Asynchronous task execution at scale

November 12, 2020

Where asynchronous task execution fits into a larger system is something I’ve been pondering for a while. It is an interesting type of problem, which exists in an unusually strong intersection of operability, guarantees, and fundamental system design principles. Much like system design itself, two extremes bookend the spectrum of common solutions.

On one end, we treat asynchronous task execution as a purely local concern. In this model, every framework, subdomain, or even service implements its own asynchronous task execution that is just a part of how the subsystem runs. Operations equally become a local concern.

On the other end, asynchronous execution is a fundamental property of the entire system.
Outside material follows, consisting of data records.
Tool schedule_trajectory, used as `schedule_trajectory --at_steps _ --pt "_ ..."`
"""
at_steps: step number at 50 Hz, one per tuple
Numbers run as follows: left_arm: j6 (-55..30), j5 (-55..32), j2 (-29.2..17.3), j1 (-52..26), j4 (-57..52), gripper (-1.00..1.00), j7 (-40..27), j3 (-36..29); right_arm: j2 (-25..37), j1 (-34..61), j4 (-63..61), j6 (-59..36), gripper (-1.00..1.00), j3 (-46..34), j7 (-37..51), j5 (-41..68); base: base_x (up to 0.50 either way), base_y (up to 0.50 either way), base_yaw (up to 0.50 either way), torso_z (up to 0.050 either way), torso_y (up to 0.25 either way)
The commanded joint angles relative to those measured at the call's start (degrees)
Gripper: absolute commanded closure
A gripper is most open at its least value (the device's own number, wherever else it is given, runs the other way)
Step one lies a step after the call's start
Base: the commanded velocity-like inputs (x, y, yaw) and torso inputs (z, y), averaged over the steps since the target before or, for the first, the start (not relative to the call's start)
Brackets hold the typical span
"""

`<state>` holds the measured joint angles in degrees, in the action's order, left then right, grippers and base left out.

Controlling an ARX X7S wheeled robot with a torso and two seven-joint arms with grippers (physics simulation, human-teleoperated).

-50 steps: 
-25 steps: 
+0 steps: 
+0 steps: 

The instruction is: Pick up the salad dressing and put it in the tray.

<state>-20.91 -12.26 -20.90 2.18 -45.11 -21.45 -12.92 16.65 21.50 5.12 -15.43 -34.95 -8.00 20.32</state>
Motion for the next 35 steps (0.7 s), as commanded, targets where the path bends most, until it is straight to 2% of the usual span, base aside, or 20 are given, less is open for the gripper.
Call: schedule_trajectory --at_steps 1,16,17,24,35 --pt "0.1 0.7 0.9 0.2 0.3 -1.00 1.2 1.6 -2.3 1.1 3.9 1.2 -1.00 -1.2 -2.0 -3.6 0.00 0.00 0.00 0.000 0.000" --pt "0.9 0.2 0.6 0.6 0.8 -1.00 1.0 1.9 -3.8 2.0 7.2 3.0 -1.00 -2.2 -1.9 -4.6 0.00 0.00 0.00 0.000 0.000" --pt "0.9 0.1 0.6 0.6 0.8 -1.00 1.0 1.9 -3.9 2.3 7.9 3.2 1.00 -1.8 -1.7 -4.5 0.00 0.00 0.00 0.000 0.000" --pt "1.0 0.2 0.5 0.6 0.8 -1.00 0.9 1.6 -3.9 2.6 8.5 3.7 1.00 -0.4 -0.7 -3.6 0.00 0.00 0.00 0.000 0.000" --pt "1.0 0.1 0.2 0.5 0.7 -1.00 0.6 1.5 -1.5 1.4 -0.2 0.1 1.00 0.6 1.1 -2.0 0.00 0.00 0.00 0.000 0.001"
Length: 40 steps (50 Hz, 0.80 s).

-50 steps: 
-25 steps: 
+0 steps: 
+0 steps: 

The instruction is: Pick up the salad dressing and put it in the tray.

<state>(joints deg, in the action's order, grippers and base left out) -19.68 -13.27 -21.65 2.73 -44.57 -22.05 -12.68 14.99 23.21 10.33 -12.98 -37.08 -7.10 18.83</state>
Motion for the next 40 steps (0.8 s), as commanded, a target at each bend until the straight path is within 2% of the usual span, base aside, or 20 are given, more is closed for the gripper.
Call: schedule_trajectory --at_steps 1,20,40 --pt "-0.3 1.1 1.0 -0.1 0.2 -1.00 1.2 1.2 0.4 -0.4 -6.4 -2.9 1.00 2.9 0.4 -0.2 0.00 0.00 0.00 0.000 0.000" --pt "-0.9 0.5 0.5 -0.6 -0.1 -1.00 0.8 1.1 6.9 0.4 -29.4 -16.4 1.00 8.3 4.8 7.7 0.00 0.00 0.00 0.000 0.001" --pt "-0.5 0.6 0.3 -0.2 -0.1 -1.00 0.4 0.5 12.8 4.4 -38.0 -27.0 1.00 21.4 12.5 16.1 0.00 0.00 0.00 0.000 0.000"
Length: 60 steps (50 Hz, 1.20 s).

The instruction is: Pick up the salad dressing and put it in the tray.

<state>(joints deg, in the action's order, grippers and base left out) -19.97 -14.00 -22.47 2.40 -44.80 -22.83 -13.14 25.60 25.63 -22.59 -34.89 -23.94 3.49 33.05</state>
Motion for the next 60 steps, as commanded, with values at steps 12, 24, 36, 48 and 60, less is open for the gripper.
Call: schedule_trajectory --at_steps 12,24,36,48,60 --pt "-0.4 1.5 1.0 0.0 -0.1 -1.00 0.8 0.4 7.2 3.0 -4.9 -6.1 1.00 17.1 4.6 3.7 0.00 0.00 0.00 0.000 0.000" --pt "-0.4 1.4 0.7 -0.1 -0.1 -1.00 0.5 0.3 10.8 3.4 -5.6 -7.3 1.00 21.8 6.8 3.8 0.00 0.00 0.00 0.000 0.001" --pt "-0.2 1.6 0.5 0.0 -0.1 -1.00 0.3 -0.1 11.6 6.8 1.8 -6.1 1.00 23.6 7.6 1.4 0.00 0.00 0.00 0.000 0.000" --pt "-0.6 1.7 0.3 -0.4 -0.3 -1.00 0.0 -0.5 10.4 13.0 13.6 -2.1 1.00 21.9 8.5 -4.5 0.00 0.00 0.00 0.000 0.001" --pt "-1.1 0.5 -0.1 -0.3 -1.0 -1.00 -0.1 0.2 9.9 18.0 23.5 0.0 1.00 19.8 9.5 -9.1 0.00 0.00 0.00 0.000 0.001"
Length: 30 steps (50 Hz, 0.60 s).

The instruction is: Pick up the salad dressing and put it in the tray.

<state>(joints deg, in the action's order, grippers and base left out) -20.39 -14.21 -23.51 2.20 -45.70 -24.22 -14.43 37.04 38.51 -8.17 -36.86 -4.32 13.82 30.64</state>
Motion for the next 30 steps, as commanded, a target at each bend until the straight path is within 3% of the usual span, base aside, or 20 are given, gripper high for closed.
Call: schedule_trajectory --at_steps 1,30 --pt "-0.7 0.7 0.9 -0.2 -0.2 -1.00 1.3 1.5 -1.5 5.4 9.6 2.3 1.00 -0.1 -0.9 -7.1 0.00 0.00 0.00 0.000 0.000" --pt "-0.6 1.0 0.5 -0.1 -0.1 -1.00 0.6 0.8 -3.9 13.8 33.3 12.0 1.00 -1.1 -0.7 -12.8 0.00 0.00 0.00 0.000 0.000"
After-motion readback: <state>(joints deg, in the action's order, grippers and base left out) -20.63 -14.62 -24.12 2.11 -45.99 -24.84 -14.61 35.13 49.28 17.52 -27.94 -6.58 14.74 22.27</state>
We tightly integrate frameworks and use them as first-tier hosts of the system. If that description is too abstract, Celery is the Python world’s canonical example. This design is familiar to most as the de facto approach in most monoliths¹. While tightly coupled, it does offer some benefits as compared with the localized design. Most prominently, it makes centralizing operations and tooling natural².

In between these two extremes lies a myriad of possible designs. In reality, though, trade-offs become very nuanced. This work is therefore rarely released, and little has been published about this topic. That only makes it altogether more exciting that Dropbox yesterday published a design paper on their solution to this problem at scale. More exciting still, they went with my current personal local optima: a loosely coupled service that relies on well-defined boundaries rather than implementations to execute tasks as if they were any other type of invocation.
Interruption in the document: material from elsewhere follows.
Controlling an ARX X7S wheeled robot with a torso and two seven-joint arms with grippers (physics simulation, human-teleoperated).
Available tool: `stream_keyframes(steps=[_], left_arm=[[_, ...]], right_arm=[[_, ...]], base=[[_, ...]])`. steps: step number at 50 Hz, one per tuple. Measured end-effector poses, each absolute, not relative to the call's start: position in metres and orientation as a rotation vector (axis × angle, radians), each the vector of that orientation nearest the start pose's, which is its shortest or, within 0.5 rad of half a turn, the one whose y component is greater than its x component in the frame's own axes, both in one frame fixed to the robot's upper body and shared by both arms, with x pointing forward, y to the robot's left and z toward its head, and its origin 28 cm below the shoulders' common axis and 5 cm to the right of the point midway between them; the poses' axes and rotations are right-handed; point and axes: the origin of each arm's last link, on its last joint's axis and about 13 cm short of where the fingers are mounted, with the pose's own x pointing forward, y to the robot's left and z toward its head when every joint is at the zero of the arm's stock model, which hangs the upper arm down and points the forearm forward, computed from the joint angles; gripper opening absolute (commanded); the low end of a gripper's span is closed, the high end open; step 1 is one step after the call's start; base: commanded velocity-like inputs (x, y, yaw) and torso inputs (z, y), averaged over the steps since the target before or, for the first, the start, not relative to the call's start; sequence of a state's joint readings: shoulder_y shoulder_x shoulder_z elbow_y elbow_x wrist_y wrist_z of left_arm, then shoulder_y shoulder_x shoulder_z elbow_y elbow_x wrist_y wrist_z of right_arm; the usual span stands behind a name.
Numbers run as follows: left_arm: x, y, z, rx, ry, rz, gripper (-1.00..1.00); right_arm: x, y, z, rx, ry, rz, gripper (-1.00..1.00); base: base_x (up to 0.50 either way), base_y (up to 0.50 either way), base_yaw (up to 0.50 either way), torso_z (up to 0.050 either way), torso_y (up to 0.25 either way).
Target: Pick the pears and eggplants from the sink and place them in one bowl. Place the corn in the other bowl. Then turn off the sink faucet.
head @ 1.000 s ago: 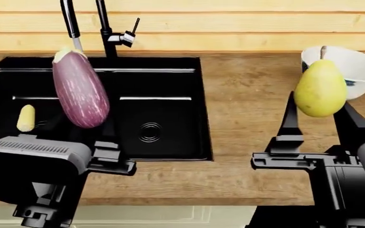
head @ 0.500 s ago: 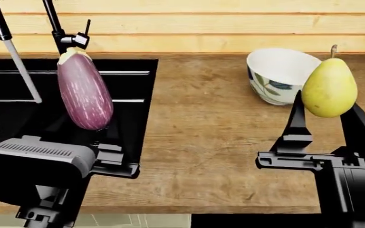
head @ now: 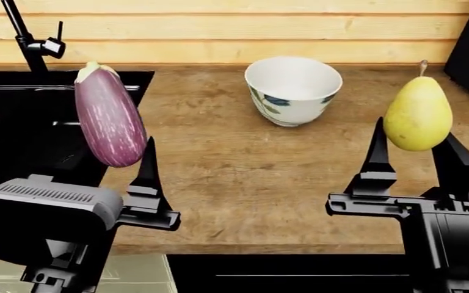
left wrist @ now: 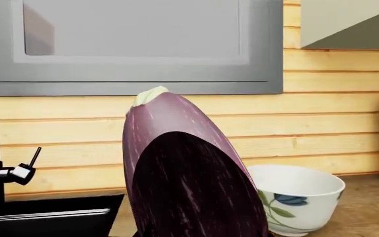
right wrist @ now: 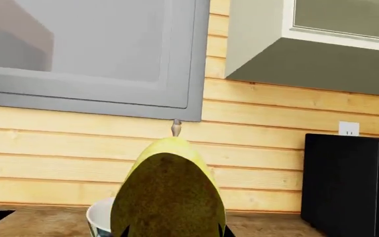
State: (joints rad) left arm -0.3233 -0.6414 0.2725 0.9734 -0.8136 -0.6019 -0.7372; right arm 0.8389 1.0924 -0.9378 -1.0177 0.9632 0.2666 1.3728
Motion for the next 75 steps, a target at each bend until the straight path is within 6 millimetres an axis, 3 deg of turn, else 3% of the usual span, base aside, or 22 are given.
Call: stream_keyframes(steps=[19, 38, 60, 75], left_arm=[[0.166, 0.206, 0.198, -0.003, -0.314, -0.133, -1.0], [0.17, 0.206, 0.201, -0.016, -0.291, -0.116, -1.0], [0.27, 0.182, 0.271, 0.084, -0.148, -0.204, -1.0], [0.32, 0.163, 0.312, 0.087, 0.051, -0.342, -1.0]], right_arm=[[0.148, -0.105, 0.221, -0.099, -0.392, -0.106, -1.0], [0.151, -0.103, 0.218, -0.104, -0.389, -0.055, -1.0], [0.154, -0.102, 0.216, -0.099, -0.378, -0.031, -1.0], [0.154, -0.104, 0.216, -0.096, -0.377, -0.039, -1.0]], base=[[0.18, -0.49, 0.0, 0.0, 0.0], [0.13, 0.0, 0.0, 0.0, 0.001], [0.0, 0.0, 0.0, 0.001, 0.0], [0.0, 0.0, 0.0, 0.0, 0.0]])
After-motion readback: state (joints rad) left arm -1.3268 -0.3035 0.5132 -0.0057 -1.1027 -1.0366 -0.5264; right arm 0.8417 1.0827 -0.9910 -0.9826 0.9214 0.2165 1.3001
This design beautifully centralizes operations of scheduling and invocation while leaving decisions about and operations of execution localized — in other words, localizing operational expertise and system impact. Specific implementation details, such as the polling-heavy design, clearly result from a particular set of trade-offs. But, at a high level, I genuinely believe this design offers a clear improvement over most approaches I’ve seen in the wild, namely by separating concerns, both technically and organizationally. While nuances remain nuances, it would be truly exciting to see this shape of solution generalized well and open-sourced as a component in our shared toolbox.

Regardless, it’s incredibly exciting to see companies publish their solutions to very big design problems.

At times, this is the implementation approach in a system where asynchronous task execution is solved locally. The big difference is obviously that the implementation is not centralized. When blowing out a monolith, this is a piece that is often kept stable and just localized instead. Dozens of Celery clusters are a special kind of scary to me. ↩
Centralized along with everything else, of course. ↩